EXERCISE GOAL: Start at the line with "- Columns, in" in the records below, stop at the line with "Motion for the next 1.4", and return every line in that span exactly, the two end lines included.

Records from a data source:
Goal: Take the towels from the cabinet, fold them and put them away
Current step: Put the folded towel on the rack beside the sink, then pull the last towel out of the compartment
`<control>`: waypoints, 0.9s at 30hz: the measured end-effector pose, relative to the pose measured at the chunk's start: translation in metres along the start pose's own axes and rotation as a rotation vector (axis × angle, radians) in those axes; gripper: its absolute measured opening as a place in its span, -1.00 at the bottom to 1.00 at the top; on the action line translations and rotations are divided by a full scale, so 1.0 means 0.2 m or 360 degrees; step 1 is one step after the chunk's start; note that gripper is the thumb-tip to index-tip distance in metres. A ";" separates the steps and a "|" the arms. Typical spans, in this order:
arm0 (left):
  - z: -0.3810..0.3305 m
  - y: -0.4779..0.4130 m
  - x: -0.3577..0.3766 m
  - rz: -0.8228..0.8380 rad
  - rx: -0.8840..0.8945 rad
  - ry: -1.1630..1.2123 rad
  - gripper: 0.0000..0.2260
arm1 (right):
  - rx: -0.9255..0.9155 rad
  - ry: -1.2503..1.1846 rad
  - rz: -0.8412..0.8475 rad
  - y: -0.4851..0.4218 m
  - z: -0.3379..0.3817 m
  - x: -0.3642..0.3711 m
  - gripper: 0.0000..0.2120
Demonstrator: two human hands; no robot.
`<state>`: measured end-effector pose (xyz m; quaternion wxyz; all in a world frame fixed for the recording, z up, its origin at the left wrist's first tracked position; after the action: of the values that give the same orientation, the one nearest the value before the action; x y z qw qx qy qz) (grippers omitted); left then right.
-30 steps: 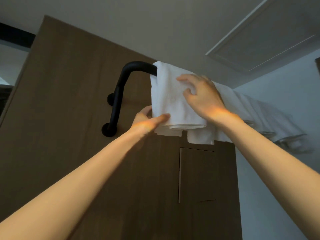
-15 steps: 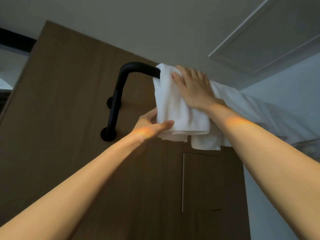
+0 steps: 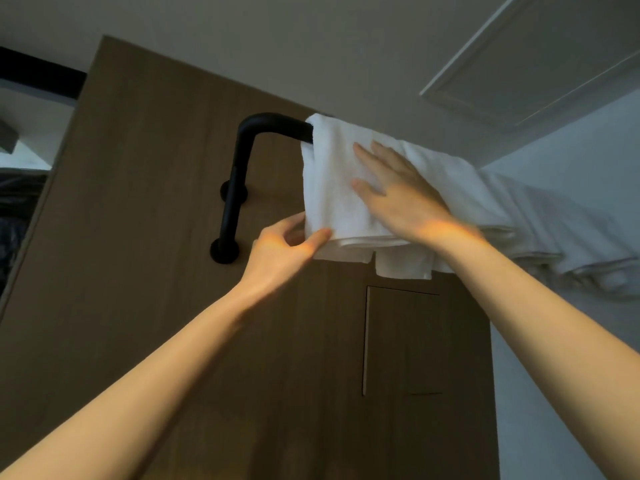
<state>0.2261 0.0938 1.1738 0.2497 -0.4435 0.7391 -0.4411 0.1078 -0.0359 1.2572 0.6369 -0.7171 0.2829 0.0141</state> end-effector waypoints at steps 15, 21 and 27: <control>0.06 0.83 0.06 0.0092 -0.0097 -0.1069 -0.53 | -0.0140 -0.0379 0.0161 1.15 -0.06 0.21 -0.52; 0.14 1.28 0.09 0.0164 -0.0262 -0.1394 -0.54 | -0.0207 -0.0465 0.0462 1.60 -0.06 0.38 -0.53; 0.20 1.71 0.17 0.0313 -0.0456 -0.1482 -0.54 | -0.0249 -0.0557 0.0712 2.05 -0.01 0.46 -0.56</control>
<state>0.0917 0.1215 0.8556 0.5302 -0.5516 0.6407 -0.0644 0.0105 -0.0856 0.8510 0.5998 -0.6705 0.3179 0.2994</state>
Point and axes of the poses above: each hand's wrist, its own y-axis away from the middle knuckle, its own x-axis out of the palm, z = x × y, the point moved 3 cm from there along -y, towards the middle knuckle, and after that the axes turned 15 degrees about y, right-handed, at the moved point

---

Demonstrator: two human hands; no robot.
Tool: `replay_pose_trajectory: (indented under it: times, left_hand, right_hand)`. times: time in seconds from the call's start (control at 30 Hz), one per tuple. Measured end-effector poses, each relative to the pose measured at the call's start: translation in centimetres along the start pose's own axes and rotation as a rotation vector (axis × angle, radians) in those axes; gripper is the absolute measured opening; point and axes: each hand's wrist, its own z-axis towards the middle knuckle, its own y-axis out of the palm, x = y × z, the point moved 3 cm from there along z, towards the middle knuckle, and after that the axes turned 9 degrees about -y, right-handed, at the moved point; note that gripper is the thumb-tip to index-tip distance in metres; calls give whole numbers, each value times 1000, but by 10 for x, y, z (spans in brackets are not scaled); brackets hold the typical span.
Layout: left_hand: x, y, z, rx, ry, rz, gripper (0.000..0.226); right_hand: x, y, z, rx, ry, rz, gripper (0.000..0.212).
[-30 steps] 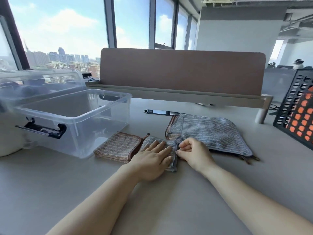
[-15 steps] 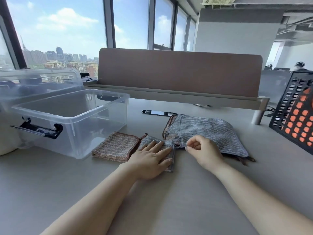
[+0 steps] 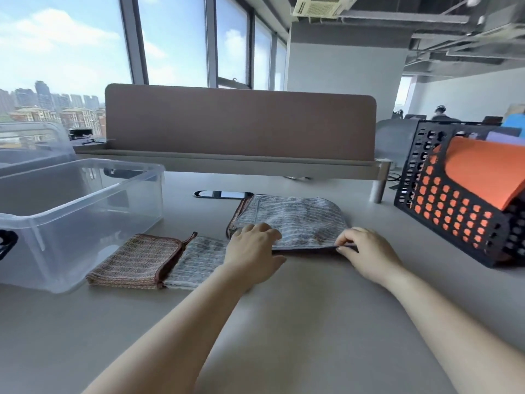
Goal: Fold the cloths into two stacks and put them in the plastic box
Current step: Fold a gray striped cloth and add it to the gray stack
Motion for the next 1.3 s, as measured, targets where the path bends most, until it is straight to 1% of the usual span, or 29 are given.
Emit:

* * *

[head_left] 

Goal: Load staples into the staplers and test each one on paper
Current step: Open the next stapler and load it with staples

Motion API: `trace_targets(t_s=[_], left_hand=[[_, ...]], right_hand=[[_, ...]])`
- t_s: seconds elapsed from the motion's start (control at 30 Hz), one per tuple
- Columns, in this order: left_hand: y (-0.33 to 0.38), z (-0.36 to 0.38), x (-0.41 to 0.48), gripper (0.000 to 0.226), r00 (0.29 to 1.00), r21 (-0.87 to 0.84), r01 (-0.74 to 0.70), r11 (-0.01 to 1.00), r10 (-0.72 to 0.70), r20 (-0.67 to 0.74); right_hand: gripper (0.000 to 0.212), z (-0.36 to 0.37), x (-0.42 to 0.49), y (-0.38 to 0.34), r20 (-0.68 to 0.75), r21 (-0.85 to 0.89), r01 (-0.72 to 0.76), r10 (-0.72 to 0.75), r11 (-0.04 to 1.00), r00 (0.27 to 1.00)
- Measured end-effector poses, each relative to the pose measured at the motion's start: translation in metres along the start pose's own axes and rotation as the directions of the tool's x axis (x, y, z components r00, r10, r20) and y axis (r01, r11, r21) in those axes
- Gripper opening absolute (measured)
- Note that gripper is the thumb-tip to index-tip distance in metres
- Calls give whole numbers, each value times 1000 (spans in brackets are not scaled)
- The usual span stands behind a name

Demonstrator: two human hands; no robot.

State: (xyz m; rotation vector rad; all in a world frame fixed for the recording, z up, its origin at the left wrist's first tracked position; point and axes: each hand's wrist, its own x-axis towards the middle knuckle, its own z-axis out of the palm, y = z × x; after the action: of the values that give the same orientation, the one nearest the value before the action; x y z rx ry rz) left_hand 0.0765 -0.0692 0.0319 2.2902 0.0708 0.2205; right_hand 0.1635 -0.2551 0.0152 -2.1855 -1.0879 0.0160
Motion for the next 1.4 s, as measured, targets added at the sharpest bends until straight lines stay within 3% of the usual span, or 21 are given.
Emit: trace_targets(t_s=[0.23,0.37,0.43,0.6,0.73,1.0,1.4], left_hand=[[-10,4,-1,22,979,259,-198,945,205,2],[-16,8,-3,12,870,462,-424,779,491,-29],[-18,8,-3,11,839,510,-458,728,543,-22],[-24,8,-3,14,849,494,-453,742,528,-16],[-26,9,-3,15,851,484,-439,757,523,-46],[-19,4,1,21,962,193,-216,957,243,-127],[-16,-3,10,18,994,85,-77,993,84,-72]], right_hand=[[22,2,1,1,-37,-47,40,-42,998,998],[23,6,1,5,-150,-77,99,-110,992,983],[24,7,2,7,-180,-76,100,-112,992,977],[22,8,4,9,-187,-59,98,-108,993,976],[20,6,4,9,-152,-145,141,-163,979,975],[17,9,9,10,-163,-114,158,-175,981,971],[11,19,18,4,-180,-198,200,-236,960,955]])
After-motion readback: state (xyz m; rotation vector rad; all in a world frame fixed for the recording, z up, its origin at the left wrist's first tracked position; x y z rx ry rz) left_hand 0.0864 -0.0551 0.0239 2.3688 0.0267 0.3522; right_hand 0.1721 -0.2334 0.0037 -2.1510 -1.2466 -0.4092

ANSWER TO THE PROBLEM:
- Columns, in this order: left_hand: y (-0.33 to 0.38), z (-0.36 to 0.38), x (-0.41 to 0.48), gripper (0.000 to 0.226), r00 (0.29 to 1.00), r21 (-0.87 to 0.84), r01 (-0.74 to 0.70), r11 (-0.01 to 1.00), r10 (-0.72 to 0.70), r20 (-0.67 to 0.74); right_hand: gripper (0.000 to 0.212), z (-0.36 to 0.37), x (-0.42 to 0.49), y (-0.38 to 0.34), r20 (-0.68 to 0.75), r21 (-0.85 to 0.89), r01 (-0.72 to 0.76), r10 (-0.72 to 0.75), r11 (-0.04 to 1.00), r00 (0.27 to 1.00)
- Measured end-effector poses, each relative to the pose measured at the motion's start: translation in metres along the start pose's own axes and rotation as the directions of the tool's x axis (x, y, z components r00, r10, r20) and y axis (r01, r11, r21) in those axes
- Gripper opening absolute (measured)
- Note that gripper is the thumb-tip to index-tip distance in metres
- Calls give whole numbers, each value times 1000 (spans in brackets are not scaled)
- The usual span stands behind a name

Demonstrator: two human hands; no robot.

State: (xyz m; rotation vector rad; all in a world frame fixed for the recording, z up, its origin at the left wrist's first tracked position; point and axes: each hand's wrist, its own x-axis towards the middle knuckle, its own z-axis out of the palm, y = z × x; after the action: of the values that give the same orientation, the one nearest the value before the action; x y z rx ry rz) left_hand 0.0765 -0.0692 0.0319 2.2902 0.0708 0.2205; right_hand 0.1635 -0.2551 0.0152 -2.1855 -1.0879 0.0160
Motion for the next 1.4 s, as measured, targets added at the sharpest bends until straight lines stay within 3% of the usual span, or 21 are given.

The exercise asks for nothing further.